The situation, said Bishop Richard E. Pates of Des Moines, Iowa, calls for “strong U.S. leadership that holds both parties accountable for building a just and lasting peace.”
Israel, Bishop Pates said, must “stop settlement expansion in the West Bank, ease residency requirements that separate families, cease home demolitions in East Jerusalem in order to protect Palestinian families, allow movement of people and goods in the West Bank, and review the route of the security barrier for its impact on Palestinian lives and livelihoods, including in the Cremisan Valley.”
For its part, he added, Palestine must “end violence, improve security and strengthen governance.”
Bishop Pates said, “The recent barrage of rocket attacks from Gaza into Southern Israel represents a continuing pattern of morally unjustifiable uses of indiscriminate force against civilians. They spread fear among Israeli families and damage the Palestinian cause by undercutting the trust necessary for negotiations.”

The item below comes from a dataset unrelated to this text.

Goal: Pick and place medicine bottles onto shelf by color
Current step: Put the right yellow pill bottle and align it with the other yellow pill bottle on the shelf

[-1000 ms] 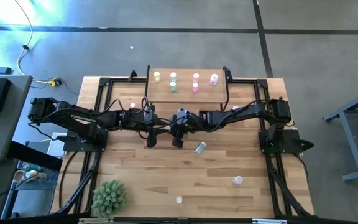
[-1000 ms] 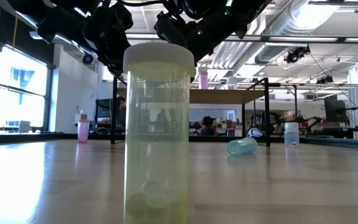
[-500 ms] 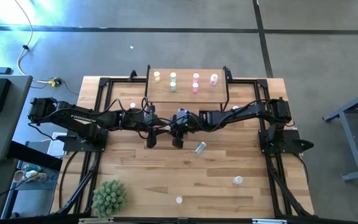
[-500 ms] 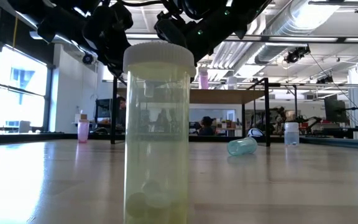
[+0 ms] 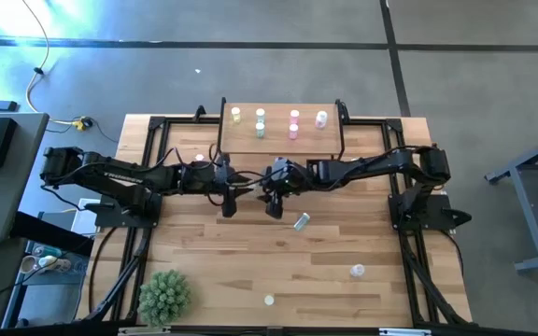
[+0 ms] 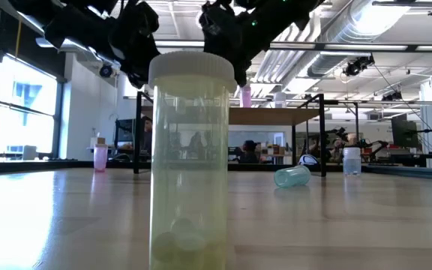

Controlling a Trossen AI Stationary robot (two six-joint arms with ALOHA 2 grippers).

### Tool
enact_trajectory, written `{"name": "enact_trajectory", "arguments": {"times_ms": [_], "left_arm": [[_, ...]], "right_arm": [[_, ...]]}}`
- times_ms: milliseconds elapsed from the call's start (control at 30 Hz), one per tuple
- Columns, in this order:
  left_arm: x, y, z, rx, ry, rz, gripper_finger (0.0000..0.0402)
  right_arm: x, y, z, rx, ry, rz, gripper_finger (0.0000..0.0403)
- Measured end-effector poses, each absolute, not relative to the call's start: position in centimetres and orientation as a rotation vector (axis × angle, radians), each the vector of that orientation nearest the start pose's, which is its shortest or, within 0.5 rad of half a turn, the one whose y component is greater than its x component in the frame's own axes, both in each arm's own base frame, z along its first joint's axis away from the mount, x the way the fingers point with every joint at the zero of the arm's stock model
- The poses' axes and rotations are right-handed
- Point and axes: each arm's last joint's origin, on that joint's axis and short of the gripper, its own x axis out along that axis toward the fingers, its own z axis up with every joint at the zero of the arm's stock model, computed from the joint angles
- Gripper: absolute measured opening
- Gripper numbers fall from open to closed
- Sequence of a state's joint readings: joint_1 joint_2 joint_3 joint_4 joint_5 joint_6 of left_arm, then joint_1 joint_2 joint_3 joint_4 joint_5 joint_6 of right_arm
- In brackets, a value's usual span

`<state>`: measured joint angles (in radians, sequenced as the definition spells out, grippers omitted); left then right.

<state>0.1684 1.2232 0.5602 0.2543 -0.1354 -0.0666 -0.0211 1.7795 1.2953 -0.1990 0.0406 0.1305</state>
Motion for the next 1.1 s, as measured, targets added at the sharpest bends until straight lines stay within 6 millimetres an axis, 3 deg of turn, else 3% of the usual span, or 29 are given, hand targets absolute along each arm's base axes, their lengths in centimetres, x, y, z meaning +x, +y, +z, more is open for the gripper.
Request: {"name": "enact_trajectory", "arguments": {"times_ms": [400, 633, 900, 1100], "left_arm": [[24.5, 7.7, 25.1, -0.043, 0.367, 0.441, 0.0113], [24.0, 10.2, 27.2, -0.040, 0.384, 0.634, 0.0113], [22.5, 12.8, 27.5, -0.128, 0.365, 0.898, 0.0113], [21.7, 14.0, 27.2, -0.197, 0.357, 0.967, 0.0113]], "right_arm": [[37.1, -2.8, 26.9, 0.096, 0.686, -0.142, 0.0206], [36.2, -3.2, 28.2, 0.089, 0.664, -0.149, 0.0207], [35.8, -3.2, 28.9, 0.084, 0.644, -0.163, 0.0207], [35.8, -3.2, 28.9, 0.083, 0.647, -0.165, 0.0207]]}}
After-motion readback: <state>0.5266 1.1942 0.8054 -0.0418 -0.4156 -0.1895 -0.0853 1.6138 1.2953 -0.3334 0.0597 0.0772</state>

But in his letter to Clinton, he especially focused on Israeli actions in the Cremisan Valley.
“A recent statement of the Assembly of Catholic Ordinaries of the Holy Land expressing great concern over the route of the Israeli-Palestinian separation barrier in the Cremisan Valley is a vivid case in point,” Bishop Pates said.
“The state of Israel plans to reroute the separation barrier through the Cremisan Valley, which will harm 58 Christian families whose livelihoods and living conditions depend on these lands. Proceeding with this plan will cut families off from agricultural and recreational lands, other family members, water sources, and schools — including depriving Christian Palestinian youth of fellowship with their peers,” he noted.
“In solidarity with our brother bishops in the Holy Land, we oppose rerouting the separation wall in the Cremisan Valley and ask the State Department to raise the concerns expressed by the bishops of the Holy Land in the enclosed statement with the government of Israel.”
Bishop Pates added, “The Cremisan Valley situation is a microcosm of a protracted pattern that has serious implications for the ongoing Israeli-Palestinian conflict. As the wall moves and constricts more and more communities in the West Bank, the possibility of a future resolution becomes less likely.”
He said, “Moving the wall and disassociating Palestinian families from their lands and livelihoods will incite more resentment against the state of Israel among residents of the West Bank, not less, increasing the frustrations that can lead to violence. Such policies put Israeli citizens at risk and weaken initiatives for reconciliation and peace.”
Both Israeli and Palestinian leaders, Bishop Pates, said, “must give Israelis and Palestinians hope for a different future free of fear and full of promise.”